Example available here: https://github.com/apoluekt/TFA2/blob/master/demos/03_tfa_toymc.py
Here we will see how to do the same thing as in previous example, generation of Breit-Wigner distribution, but now using the AmpliTF
and TensorFlowAnalysis
libraries.
AmpliTF
contains a library of simple HEP-related functions which can be used with TensorFlow analysis. It also wraps many of the TF basic and mathematical functions in its amplitf.interface
module with the goal to eventually use TF as one of possible backends.
Another component of AmpliTF
is the set of phase spaces. Phase spaces are objects which define domains of parameters for e.g. the amplitude models and provides useful associated functions, such as the methods to generate random samples over the domain or the function to check if a given point is inside the domain. When dealing with amplitude models, the phase space in AmpliTF
is just an object that defines the kinematic phase space of the decay. In this example, we will use the simplest possible phase space, 1D segment representing the invariant mass of two particles in the range from 0 to 1500 MeV. This is defined by
phsp = RectangularPhaseSpace( ((0., 1500.), ) )
RectangularPhaseSpace
defines rectangular domain in multiple dimensions. The boundaries of the domain are defined in the tuple passed to the constructor. In this case, we have the tuple of 1 element, which is itself a tuple of lower and upper bounds, thus ((0., 1500.), )
.
Description of the PDF we will generate is done using the complex-valued relativistic Breit-Wigner amplitude from amplitf.dynamics
module:
def bw(m, m0, gamma) :
ampl = atfd.relativistic_breit_wigner(m**2, m0, gamma)
return atfd.density(ampl)
atfd.density()
is a short way of doing absolute value squared.
To run MC generation, we need to fix the values of mass and width and provide a function that has only one input parameter, the 2D tensor where the first index corresponds to the event, and the second to the phase space variable. Since our phase space only has one dimension, the input tensor should have the shape (N,1)
. The function for the toy model is defined as
def model(x) :
return bw(x[:,0], atfi.const(770.), atfi.const(150.))
We are using the fixed resonance mass and width corresponding to rho(770) meson. Note the use of amplitf.interface
function atfi.const()
, which is identical to the TF function tf.constant()
, but specifies the double precision by default. The default floating point precision, double or single, can be set for AmpliTF
by calling the functions atfi.set_double_precision()
and atfi.set_single_precision()
.
Next, we use the functions from another package, TensorFlowAnalysis
. While AmpliTF
aims to only be limited to simple functions and objects, and tries to be decoupled as much as possible from TensorFlow (such that one could use another numpy
-compatible backend, such as numpy
itself of JAX
, by only replacing the interface module), TensorFlowAnalysis
package is tied more tightly with TensorFlow and provides the interface for toy MC generation, function minimisation using iminuit
, plotting routines based on matplotlib
etc.
In this example we use the function run_toymc()
from tfa.toymc
module:
toy_sample = tft.run_toymc(model, phsp, npoints, maximum = 1.e-20, chunk = 1000000).numpy()

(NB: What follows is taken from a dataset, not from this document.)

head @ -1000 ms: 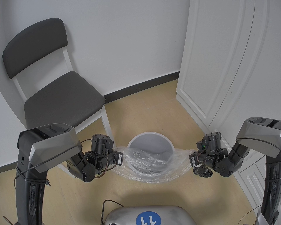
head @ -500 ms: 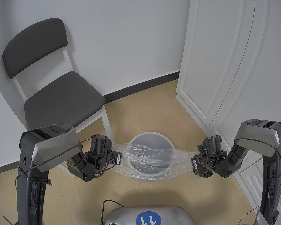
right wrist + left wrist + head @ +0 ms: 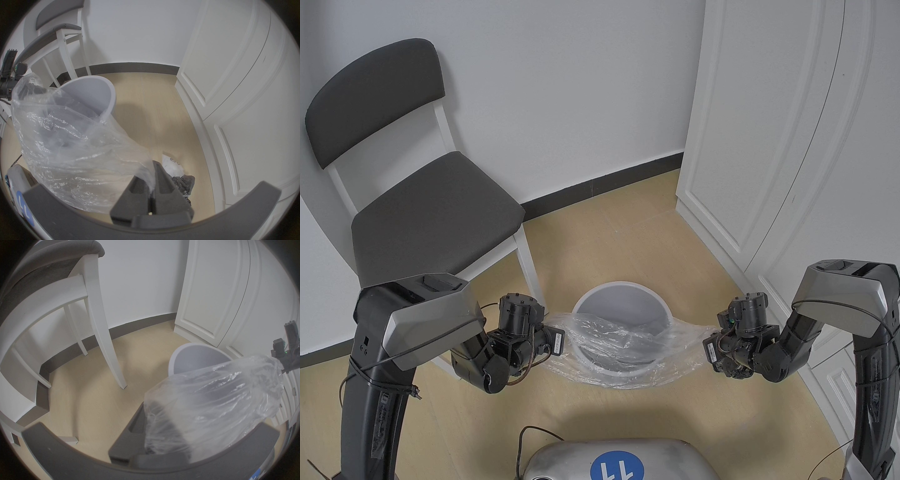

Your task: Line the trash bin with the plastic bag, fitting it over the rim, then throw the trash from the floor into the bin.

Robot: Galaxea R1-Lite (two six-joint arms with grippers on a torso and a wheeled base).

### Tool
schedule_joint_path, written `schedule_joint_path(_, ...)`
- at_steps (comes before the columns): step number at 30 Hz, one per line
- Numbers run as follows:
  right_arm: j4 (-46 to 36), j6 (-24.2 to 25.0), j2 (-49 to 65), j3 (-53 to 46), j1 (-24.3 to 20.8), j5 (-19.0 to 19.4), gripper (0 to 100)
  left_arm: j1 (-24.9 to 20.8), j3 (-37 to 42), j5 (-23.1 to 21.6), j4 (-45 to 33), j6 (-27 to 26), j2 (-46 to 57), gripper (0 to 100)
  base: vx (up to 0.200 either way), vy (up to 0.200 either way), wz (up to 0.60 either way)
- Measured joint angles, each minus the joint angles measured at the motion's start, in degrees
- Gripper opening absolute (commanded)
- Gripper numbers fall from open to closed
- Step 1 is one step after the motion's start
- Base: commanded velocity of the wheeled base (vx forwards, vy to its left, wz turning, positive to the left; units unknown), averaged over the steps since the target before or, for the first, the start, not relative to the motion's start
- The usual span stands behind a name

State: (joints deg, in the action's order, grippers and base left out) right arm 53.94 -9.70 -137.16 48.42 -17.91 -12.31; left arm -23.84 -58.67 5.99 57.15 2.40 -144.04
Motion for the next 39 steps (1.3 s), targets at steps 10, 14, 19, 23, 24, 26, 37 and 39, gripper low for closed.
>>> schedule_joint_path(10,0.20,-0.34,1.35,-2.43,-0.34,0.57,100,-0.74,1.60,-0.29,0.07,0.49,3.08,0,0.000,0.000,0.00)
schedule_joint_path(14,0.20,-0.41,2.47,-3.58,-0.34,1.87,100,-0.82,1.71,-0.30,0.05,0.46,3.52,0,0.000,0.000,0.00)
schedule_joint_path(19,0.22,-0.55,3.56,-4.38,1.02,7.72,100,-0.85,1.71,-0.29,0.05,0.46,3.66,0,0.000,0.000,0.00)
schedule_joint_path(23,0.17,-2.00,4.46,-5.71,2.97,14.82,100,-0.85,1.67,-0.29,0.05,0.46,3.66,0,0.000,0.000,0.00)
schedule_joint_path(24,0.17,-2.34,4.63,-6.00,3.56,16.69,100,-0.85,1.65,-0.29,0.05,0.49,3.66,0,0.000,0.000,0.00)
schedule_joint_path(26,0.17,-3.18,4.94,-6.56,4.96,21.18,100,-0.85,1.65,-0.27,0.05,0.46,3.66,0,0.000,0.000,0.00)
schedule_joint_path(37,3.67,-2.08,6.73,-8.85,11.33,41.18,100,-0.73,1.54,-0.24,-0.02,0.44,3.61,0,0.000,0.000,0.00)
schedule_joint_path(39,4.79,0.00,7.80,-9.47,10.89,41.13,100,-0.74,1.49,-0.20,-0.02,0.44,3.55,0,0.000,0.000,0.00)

It takes the PDF function we have defined above, model
, and the phase space object phsp
, and generates the dataset of the requested size (npoints
) using rejection sampling. Generation is done in chunks of fixed size, specified with the parameter chunk
. One chunk is processed in parallel, then, if the number of selected events is smaller than the requested amount, another chunk is generated, and so on. Rejection sampling approach needs an estimate of the maximum of the PDF, which is passed to the function as well. If the generator finds the PDF value larger than the maximum estimate, it will update the maximum and restart generation from scratch. Thus, if the maximum of the PDF is not known, it is safe to pass a very low value (as we do here), such that it is determined automatically.
tfa.plotting
module contains a few useful functions to plot 1D and 2D histograms from numpy
arrays, compare several distributions, plot PDFs with components, weighted PDFs, and projections of multidimensional data. Here we are using the function plot_distr1d
to plot the 1D histogram from the generated data:
tfp.plot_distr1d(toy_sample[:,0], bins = 100, range = (0., 1500.), ax = ax, label = r"$m(\pi\pi)$", units = "MeV")
The functions of tfa.plotting
module try to mimic as much as possible LHCb publication style in ROOT (set up by calling tfp.set_lhcb_style()
function). If LaTeX is installed, one can use usetex=True
option to format all labels with LaTeX, which makes them prettier for publications.